Потом она попыталась представить себе, как можно весить семь граммов, и не смогла. “Интересно, карандаш весит семь граммов? Или он весит больше? Или, наоборот, меньше? Зачем я вообще все это читаю? Мне надо срочно идти к врачу за направлением на аборт. Я не могу ждать до десятого августа. Пойду завтра прямо с утра”.
Ближе к вечеру секретарь Дедушки объявила о внеплановом собрании. Завтра в 8.00. Приглашались все директора направлений и руководители отделов. Повестка дня объявлена не была. Явка строго обязательна. Вика позвонила секретарше Симулина, чтобы прощупать почву и понять, насколько серьезной провинностью будет завтрашнее отсутствие на собрании. Секретарша ничего нового сказать не смогла, но посоветовала все же собрание не прогуливать, потому как Дедушка, по ее словам, был настроен решительно. Вике пришлось отложить визит к врачу на завтрашний вечер.

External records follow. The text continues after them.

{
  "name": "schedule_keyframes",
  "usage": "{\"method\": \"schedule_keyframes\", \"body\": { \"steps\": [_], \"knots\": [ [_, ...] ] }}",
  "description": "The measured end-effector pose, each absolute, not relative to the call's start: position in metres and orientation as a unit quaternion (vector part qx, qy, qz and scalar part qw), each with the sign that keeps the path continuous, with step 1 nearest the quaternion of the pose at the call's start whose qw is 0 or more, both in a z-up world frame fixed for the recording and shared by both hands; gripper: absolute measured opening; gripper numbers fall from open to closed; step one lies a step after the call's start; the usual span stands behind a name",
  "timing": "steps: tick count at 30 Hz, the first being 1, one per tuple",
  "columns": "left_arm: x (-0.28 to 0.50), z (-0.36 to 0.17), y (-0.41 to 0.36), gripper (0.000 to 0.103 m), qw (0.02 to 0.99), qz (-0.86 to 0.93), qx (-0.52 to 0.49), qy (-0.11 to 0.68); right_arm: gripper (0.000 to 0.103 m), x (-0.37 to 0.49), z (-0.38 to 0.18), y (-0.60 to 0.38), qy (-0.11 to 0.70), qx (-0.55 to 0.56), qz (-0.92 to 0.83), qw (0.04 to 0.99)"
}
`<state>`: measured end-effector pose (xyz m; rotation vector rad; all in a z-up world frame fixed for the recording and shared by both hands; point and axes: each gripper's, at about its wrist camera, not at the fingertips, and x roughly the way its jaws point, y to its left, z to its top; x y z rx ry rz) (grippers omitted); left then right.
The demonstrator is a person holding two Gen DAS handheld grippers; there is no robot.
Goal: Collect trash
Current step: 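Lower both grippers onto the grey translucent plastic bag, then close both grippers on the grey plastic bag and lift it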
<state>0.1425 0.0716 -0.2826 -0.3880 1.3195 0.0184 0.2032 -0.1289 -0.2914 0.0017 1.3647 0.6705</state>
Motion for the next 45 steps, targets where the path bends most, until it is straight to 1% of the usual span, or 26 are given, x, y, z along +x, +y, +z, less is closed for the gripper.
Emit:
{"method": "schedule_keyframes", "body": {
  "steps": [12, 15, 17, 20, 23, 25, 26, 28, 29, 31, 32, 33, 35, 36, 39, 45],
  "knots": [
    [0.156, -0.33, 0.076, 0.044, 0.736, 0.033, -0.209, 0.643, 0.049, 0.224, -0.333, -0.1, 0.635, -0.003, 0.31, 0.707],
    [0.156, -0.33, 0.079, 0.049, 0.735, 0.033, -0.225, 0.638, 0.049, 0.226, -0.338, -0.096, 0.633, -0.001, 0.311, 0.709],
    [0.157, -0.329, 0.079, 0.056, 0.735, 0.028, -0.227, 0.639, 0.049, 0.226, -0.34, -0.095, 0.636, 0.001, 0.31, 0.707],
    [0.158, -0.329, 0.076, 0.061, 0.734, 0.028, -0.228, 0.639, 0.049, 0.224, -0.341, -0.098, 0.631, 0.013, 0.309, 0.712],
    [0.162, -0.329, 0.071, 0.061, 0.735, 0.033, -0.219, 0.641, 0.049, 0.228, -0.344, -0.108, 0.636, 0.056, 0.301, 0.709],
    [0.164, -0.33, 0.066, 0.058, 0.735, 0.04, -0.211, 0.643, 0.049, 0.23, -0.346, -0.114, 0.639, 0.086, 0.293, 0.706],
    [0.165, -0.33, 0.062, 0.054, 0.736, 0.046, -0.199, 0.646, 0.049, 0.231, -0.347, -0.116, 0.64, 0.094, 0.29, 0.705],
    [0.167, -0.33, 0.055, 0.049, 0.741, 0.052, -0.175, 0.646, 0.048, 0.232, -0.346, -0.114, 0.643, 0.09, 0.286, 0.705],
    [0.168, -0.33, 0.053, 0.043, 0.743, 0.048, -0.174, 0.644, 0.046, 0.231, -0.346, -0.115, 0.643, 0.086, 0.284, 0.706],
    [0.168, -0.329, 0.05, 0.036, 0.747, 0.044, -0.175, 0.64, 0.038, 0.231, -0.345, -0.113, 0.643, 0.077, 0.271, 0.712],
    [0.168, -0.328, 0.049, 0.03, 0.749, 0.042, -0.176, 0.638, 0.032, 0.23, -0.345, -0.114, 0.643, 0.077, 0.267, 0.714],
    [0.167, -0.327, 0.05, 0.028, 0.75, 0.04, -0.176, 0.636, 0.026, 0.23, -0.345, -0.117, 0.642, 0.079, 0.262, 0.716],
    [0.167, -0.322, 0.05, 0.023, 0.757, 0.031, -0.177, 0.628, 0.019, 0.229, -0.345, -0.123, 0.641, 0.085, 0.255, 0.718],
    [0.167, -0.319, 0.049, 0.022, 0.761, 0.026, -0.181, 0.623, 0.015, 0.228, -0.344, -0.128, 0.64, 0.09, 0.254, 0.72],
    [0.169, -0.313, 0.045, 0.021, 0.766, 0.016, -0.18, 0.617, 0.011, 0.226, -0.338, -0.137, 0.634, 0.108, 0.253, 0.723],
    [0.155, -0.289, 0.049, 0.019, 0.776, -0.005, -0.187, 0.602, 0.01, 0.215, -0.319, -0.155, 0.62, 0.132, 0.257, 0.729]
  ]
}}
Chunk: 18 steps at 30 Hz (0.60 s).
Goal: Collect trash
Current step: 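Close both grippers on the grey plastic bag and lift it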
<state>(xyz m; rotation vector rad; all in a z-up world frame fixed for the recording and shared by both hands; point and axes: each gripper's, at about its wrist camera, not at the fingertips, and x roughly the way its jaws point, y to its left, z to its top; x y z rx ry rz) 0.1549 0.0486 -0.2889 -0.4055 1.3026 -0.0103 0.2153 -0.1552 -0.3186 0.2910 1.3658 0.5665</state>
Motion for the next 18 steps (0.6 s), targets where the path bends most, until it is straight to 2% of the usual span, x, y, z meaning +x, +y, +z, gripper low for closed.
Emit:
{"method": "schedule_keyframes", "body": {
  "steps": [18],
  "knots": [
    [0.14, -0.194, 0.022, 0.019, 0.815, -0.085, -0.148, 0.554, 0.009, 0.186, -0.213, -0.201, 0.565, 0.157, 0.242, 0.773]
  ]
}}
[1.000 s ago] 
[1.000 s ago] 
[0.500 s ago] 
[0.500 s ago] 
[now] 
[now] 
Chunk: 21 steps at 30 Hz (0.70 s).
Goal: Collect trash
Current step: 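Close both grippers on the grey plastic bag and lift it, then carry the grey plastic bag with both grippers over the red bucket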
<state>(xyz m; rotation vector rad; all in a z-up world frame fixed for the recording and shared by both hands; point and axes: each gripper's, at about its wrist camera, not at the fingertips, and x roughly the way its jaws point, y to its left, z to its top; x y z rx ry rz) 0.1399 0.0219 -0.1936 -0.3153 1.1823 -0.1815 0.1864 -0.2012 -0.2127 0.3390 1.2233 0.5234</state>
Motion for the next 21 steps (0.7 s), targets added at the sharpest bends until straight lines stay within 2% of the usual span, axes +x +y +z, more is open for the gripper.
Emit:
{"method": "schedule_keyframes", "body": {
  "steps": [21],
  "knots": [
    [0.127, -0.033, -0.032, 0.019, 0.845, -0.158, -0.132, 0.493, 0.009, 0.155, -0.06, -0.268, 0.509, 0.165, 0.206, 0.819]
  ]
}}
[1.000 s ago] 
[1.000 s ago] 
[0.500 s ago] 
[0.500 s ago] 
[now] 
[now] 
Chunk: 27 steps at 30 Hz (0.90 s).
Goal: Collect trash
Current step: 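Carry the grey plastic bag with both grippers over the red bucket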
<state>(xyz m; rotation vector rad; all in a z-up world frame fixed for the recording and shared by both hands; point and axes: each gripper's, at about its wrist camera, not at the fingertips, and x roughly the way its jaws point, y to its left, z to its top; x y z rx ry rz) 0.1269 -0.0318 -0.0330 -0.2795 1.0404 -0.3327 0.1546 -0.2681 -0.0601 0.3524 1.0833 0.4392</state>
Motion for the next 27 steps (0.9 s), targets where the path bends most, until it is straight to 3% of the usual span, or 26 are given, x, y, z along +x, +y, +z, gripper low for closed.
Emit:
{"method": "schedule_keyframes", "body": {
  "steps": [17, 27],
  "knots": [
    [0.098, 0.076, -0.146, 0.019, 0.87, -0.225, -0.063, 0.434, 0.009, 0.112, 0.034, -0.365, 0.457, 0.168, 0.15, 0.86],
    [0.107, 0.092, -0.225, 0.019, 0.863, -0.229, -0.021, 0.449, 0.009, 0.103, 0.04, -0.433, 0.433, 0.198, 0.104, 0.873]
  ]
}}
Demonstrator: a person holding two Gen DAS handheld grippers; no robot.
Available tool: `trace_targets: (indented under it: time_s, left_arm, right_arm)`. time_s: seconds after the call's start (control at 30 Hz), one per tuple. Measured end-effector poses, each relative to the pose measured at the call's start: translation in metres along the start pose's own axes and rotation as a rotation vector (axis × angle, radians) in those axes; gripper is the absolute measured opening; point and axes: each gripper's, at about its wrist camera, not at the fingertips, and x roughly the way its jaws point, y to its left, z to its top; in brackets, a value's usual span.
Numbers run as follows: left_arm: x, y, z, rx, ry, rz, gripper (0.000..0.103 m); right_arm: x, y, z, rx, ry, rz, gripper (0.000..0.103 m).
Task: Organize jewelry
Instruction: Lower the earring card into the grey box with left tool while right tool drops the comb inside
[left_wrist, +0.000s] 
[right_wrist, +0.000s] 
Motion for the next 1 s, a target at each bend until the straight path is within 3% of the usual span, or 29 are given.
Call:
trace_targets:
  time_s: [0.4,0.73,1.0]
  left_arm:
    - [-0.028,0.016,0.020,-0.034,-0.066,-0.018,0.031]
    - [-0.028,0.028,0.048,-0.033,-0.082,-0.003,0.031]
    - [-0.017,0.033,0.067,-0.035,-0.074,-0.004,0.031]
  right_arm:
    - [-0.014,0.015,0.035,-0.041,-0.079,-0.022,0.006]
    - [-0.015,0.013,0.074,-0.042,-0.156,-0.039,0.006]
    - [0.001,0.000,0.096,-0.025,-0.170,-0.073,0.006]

В восемь утра восьмого августа весь руководящий состав “Оптимы” сидел в переговорке. Ждали Петра Лукича. Петр Лукич появился через минуту, за ним семенила секретарша с блокнотом в руках. Вика, выпавшая из жизни коллектива в связи с последними потрясениями на личном фронте, отметила про себя, что Дедушка заметно сдал. Болезнь и трудная ситуация в “Оптиме” отразились на его внешнем виде, и пиджак, когда-то ладно сидевший на его плотно сбитой фигуре, болтался теперь на своем хозяине, собираясь в мешковатые складки.
– У меня плохие новости, товарищи, – с места в карьер начал Петр Лукич. – Инвесторы приняли решение о прекращении финансирования нашего проекта. Со следующей недели мы начинаем процедуру банкротства компании. Я хотел проинформировать вас заранее. Прошу вас не сообщать эту новость своему персоналу до следующей недели. О дате, когда мы объявим это официально всем сотрудникам, будет сообщено дополнительно.
– А что с долгом по зарплате? – подал голос руководитель отдела логистики.
– Задолженности по зарплате будут погашены при увольнении. Возможность компенсационных выплат сейчас обсуждается с бухгалтерией, но обещать ничего не могу. Еще вопросы?
Все молчали. Вика отметила про себя, что Дедушка ни разу за свое короткое выступление не произнес ни одно из своих слов-фаворитов. Да и сама речь была как будто не его. Чужие слова, зачитанные вслух. Наверное, он выучил дома этот текст наизусть, потому что никаких шпаргалок в руках у Петра Лукича не было. Тяжелое молчание присутствующих было прервано звуком отодвигаемого стула. Петр Лукич встал, показывая, что собрание окончено.
– Вопросов нет, – констатировал он, обводя взглядом присутствующих. – На этом считаем собрание закрытым.